Relationship: Process Execution One process to one or more process executions. impala_process_process_execution
Relationship: Column Lineage One process to one or more column lineages. impala_process_column_lineage

Impala Process Execution

Identifier Example Content
typeName impala_process_execution
guid System generated ID. This value is used to identify the entity in the Atlas Dashboard URL.
qualifiedName <database>.<target table>@<clustername>:<ID from process qualified name>:<ID from the process execution name>:<generated ID for this process execution>
name Text of the query with a system-generated ID added to the end.
queryText Text of the query.
queryPlan Reserved for future use.
queryId impala_<date as yyyymmddhhmmss>_<generated id>
startTime Query start time.
endTime Query end time.
userName The user who ran the query.
Relationship: Process One process to one or more process executions. impala_process_process_execution

Impala Column Lineage

Identifier Example Content
typeName impala_column_lineage
dependencyType The type of relationship between the input and output columns; one of SIMPLE, EXPRESSION, or SCRIPT.
name <database>.<table>@<clustername>:<generated ID>:<output_column>
inputs

List of 0 or more hive_column entities that contributed to the output columns. This is a legacy model component: the more current model uses a relationship attribute.
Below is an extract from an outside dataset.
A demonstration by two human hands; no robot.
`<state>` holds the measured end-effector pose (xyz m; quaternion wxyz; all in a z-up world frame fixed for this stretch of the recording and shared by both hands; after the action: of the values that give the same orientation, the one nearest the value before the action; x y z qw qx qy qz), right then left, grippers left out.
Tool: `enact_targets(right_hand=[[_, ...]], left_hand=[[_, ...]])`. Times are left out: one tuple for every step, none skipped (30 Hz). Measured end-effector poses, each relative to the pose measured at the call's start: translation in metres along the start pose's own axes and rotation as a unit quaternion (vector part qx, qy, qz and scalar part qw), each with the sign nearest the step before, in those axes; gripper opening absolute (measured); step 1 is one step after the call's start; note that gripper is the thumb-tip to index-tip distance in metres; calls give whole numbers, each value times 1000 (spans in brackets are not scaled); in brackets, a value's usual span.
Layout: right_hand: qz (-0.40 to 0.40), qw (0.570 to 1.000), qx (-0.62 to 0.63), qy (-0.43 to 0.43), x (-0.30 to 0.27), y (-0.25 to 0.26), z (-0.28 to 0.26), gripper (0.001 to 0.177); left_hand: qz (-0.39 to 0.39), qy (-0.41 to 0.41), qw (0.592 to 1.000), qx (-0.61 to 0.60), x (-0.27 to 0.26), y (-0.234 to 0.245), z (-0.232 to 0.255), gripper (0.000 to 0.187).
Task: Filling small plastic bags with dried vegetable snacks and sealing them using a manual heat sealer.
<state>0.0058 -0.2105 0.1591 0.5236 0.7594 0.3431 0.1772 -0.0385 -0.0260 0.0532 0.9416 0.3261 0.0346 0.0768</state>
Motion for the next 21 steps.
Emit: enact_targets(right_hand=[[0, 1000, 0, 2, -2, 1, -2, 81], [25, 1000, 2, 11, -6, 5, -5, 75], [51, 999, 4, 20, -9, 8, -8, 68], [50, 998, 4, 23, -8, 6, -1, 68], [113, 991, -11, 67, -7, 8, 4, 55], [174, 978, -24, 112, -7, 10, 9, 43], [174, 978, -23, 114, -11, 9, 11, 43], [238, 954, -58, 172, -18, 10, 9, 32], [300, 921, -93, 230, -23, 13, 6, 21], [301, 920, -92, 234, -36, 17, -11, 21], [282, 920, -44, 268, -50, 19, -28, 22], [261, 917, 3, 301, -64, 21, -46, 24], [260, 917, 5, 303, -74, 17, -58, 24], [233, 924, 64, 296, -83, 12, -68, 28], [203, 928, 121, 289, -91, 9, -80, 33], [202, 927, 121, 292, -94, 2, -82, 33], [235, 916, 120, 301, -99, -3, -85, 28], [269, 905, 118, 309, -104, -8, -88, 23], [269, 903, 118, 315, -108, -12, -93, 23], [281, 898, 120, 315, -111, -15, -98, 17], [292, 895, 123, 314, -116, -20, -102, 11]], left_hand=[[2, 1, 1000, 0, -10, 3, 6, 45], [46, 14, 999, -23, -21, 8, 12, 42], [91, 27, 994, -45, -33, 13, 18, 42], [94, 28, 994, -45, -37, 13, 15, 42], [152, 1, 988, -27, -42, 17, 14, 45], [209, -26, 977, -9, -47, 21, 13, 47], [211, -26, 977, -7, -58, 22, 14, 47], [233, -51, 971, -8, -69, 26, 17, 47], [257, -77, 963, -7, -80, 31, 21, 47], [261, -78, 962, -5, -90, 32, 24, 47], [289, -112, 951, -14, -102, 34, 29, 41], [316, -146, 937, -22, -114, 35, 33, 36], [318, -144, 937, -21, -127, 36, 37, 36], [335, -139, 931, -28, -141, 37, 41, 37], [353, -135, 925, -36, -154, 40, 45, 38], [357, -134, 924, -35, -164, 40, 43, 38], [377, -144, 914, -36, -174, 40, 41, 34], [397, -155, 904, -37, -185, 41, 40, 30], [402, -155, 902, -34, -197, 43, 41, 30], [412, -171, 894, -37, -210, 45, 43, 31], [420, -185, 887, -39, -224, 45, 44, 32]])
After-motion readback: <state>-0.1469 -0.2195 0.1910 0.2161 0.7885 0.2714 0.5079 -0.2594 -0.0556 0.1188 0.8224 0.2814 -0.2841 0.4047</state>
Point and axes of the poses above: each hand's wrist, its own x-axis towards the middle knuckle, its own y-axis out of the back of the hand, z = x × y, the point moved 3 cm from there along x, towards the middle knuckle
outputs This is a legacy model component: the more current model uses a relationship attribute.
qualifiedName Same as name.
query Name of the impala_process entity that produced this lineage. This is a legacy model component: the more current model uses a relationship attribute.
Relationship: Process Name of the impala_process entity that produced this lineage. impala_process_column_lineage
Relationship: inputToProcesses List of 0 or more hive_column entities that contributed to the output columns.
Relationship: outputFromProcesses List of 0 or more hive_column entities that were produced in the process.